À mi-chemin entre une réunion de mescaliniens et un salon littéraire du XVIIe, la piscine. La chaleur écrase mais elle est agréable, si agréable, forte. Des bouteilles en verre sont disposées à côté des chaises longues, de l’eau tiède, avec du romarin qui trempe, de la menthe, du jus de citron. Nikita a relevé ses cheveux devenus longs en un grand chignon de danseuse, dont rien ne dépasse. Corps fin, musclé, brun de l’été; son sorbet à la fraise est en train de fondre dans un gobelet.

Ils sont tous là, ils jouent aux junkies d’Hollywood, à moitié seulement, à moitié saouls et à moitié intelligents, sur la pelouse de la résidence. Leurs fesses doivent être toutes blanches de l’hiver; le monde rirait bien d’eux s’il voyait cette décadence.

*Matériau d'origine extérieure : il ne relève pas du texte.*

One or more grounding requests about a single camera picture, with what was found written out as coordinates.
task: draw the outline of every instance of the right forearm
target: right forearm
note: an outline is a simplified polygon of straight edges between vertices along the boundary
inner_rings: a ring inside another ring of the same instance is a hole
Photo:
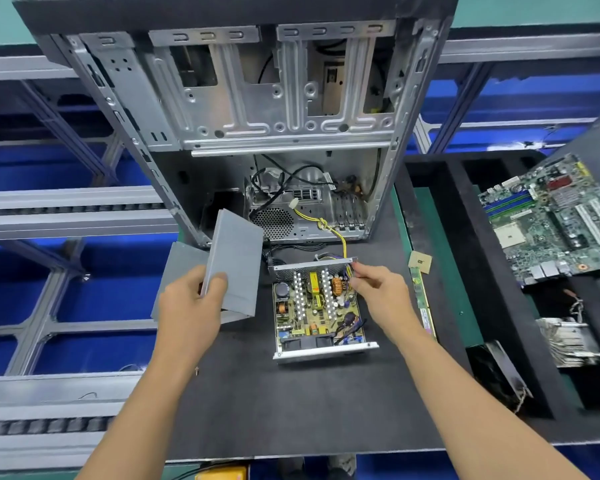
[[[396,343],[460,478],[586,478],[424,329],[403,330]]]

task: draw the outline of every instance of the power supply circuit board
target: power supply circuit board
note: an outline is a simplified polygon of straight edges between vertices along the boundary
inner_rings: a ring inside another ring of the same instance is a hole
[[[600,186],[576,155],[479,198],[520,286],[600,269]]]
[[[366,342],[358,297],[344,275],[314,271],[273,284],[276,341],[282,352]]]

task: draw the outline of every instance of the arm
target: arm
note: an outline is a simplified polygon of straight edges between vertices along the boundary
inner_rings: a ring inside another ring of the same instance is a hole
[[[200,298],[204,275],[205,266],[196,266],[160,295],[149,366],[77,480],[157,480],[162,475],[178,401],[220,330],[226,276],[214,276]]]
[[[483,389],[423,329],[399,274],[354,263],[353,288],[404,357],[463,480],[587,477]],[[395,310],[409,310],[408,316]]]

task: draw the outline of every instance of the white cpu socket
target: white cpu socket
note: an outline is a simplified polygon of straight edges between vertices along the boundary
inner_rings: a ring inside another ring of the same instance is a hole
[[[498,236],[498,241],[500,242],[502,249],[510,248],[527,241],[517,222],[502,227],[496,227],[494,231]]]

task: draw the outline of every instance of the gray metal cover
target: gray metal cover
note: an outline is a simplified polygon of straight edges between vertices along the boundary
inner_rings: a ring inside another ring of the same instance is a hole
[[[220,210],[209,250],[202,294],[207,292],[211,276],[222,271],[229,279],[229,288],[222,303],[223,309],[248,317],[254,316],[263,235],[261,227],[227,209]],[[240,318],[245,317],[223,313],[223,323]]]
[[[164,266],[164,272],[160,280],[158,295],[156,295],[155,302],[153,302],[151,318],[158,320],[158,298],[160,298],[167,285],[183,277],[195,266],[207,264],[208,259],[208,252],[188,246],[183,242],[174,242],[171,245],[167,264]]]

Nikita a ce sourire goguenard, elle les observe se pousser dans l’eau, perfections de corps. Le soleil leur fracasse la tête.

Bientôt l’heure de rigoler sera finie.

Elle, ça la fait rire, ces bêtises. Elle transpire un peu. Il faut savoir se montrer parfois, dire qu’on existe toujours, le dire à ces pauvres greluches qu’elle aime quand même bien, elles font partie du même monde, léché mais à la fois si harsh, comme ils le disent.

Un peu de péché de temps en temps, ça n’a jamais trahi personne.